--- Problem details ---
Could you return the entire listing below exactly as written?
*** Opening Data excerpt ***
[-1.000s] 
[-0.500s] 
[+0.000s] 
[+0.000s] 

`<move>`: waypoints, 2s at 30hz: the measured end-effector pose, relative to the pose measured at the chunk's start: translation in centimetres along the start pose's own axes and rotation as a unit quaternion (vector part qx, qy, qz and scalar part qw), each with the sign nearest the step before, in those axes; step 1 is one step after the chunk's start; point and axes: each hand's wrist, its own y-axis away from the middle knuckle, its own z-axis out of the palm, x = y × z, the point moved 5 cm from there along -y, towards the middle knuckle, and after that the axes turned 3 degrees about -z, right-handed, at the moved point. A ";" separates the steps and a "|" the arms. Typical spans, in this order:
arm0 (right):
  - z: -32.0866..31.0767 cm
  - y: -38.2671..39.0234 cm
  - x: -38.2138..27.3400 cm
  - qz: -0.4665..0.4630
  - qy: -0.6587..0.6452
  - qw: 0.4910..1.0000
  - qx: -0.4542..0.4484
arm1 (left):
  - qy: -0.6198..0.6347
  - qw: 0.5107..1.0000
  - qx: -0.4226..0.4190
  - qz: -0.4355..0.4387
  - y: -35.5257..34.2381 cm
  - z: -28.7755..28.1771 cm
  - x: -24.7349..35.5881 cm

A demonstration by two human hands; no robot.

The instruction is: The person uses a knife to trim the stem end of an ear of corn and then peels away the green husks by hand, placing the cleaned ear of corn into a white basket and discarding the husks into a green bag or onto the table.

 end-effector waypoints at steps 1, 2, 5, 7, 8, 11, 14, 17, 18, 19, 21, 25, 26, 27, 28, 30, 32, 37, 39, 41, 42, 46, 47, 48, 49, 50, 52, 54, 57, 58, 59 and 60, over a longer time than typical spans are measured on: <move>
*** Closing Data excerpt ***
--- Exercise solution ---
[-1.000s] 
[-0.500s] 
[+0.000s] 
[+0.000s] 

`<move>`: waypoints, 2s at 30hz: the measured end-effector pose, relative to the pose measured at the chunk's start: translation in centimetres along the start pose's own axes and rotation as a unit quaternion (vector part qx, qy, qz and scalar part qw), each with the sign nearest the step before, in those axes; step 1 is one step after the chunk's start; point and axes: each hand's wrist, its own y-axis away from the middle knuckle, its own z-axis out of the palm, x = y × z, the point moved 5 cm from there along -y, towards the middle knuckle, and after that the axes turned 3 degrees about -z, right-handed, at the moved point. A ";" separates the steps and a "|" the arms. Typical spans, in this order:
arm0 (right):
  - z: -32.0866..31.0767 cm
  - y: -38.2671..39.0234 cm
  - x: -38.2138..27.3400 cm
  - qz: -0.4665..0.4630
  - qy: -0.6587..0.6452
  - qw: 0.4910..1.0000
  - qx: -0.4542..0.4484
arm1 (left):
  - qy: -0.6198..0.6347
  - qw: 0.5107..1.0000
  - qx: -0.4226..0.4190
  - qz: -0.4355..0.4387
  - y: -35.5257..34.2381 cm
  - z: -28.7755..28.1771 cm
  - x: -24.7349..35.5881 cm

A demonstration by two human hands; no robot.

The instruction is: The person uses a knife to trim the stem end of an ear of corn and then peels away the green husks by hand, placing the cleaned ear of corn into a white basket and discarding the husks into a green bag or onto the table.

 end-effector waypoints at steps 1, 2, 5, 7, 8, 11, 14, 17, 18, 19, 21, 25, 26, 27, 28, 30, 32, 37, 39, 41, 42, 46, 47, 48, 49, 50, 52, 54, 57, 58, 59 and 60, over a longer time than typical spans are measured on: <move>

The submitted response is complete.